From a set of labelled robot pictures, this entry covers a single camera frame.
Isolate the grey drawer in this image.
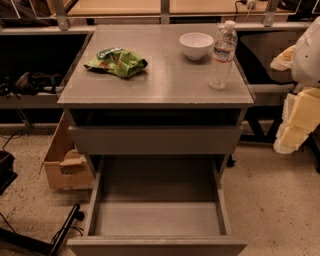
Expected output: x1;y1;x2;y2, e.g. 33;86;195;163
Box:
67;156;247;256
69;126;241;155

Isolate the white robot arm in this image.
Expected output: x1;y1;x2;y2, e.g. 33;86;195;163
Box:
270;17;320;154

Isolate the grey drawer cabinet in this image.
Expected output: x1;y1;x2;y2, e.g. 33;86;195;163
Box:
58;24;254;181

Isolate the grey top drawer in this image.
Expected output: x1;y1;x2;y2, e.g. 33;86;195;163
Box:
69;126;241;155

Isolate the black chair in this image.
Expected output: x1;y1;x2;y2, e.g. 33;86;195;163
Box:
235;30;320;174

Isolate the clear plastic water bottle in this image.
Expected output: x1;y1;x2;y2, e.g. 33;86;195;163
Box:
209;21;238;90

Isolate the white bowl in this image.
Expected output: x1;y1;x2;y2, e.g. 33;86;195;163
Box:
179;32;214;60

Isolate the green chip bag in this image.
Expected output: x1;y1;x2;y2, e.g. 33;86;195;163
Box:
83;47;148;78

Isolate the cardboard box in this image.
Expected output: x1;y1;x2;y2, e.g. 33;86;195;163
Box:
43;114;94;189

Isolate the black equipment at left edge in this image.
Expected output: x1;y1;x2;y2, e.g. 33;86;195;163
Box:
0;150;17;195

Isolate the black monitor stand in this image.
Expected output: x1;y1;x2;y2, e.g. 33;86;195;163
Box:
0;203;86;256
——
A single number is required: the count of lines in the data above that include the string "Isolate".

▶ _FINISHED TASK_
11